Problem: Copy out each line from the material where the word "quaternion" is found.

# # #

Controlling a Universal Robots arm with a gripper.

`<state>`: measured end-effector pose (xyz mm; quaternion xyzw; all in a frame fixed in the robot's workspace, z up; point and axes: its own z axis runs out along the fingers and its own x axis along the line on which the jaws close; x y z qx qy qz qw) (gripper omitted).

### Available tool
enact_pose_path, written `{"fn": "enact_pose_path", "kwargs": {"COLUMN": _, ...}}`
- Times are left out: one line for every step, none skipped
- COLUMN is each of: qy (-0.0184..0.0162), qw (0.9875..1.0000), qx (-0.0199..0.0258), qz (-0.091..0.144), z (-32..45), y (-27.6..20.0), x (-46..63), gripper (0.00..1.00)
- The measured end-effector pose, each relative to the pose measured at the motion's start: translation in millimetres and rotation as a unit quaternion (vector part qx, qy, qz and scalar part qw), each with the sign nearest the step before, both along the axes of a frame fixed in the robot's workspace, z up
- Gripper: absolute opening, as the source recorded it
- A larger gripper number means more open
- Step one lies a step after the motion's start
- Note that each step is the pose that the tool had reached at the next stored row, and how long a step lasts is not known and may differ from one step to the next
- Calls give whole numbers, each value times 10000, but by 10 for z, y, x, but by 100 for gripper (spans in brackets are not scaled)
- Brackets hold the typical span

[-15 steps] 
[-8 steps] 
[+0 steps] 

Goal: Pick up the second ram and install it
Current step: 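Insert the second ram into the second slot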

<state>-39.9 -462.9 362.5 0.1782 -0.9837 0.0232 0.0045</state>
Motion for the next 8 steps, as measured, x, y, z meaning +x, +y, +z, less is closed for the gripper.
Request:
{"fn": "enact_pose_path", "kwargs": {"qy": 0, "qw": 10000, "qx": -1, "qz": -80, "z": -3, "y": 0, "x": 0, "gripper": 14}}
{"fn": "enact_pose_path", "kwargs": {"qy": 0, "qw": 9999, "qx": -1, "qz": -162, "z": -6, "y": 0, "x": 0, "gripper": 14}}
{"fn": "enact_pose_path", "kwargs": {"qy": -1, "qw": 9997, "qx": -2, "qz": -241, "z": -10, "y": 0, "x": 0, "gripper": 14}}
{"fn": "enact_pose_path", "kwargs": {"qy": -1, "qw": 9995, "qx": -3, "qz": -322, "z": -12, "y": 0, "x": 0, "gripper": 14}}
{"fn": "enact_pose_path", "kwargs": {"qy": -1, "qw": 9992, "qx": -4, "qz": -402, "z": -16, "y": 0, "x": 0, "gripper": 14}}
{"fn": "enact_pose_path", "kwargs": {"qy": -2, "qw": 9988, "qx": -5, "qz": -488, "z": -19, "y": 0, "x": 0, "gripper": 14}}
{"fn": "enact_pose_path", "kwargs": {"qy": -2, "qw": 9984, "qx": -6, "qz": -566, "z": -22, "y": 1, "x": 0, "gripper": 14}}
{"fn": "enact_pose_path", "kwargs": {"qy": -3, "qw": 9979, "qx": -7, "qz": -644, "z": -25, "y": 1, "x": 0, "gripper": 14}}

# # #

Response for this exercise:
`<state>`: measured end-effector pose (xyz mm; quaternion xyzw; all in a frame fixed in the robot's workspace, z up; point and axes: its own z axis runs out along the fingers and its own x axis along the line on which the jaws close; x y z qx qy qz qw) (gripper omitted).
- The measured end-effector pose, each relative to the pose measured at the motion's start: translation in millimetres and rotation as a unit quaternion (vector part qx, qy, qz and scalar part qw), each with the sign nearest the step before, both along the axes of a frame fixed in the robot's workspace, z up

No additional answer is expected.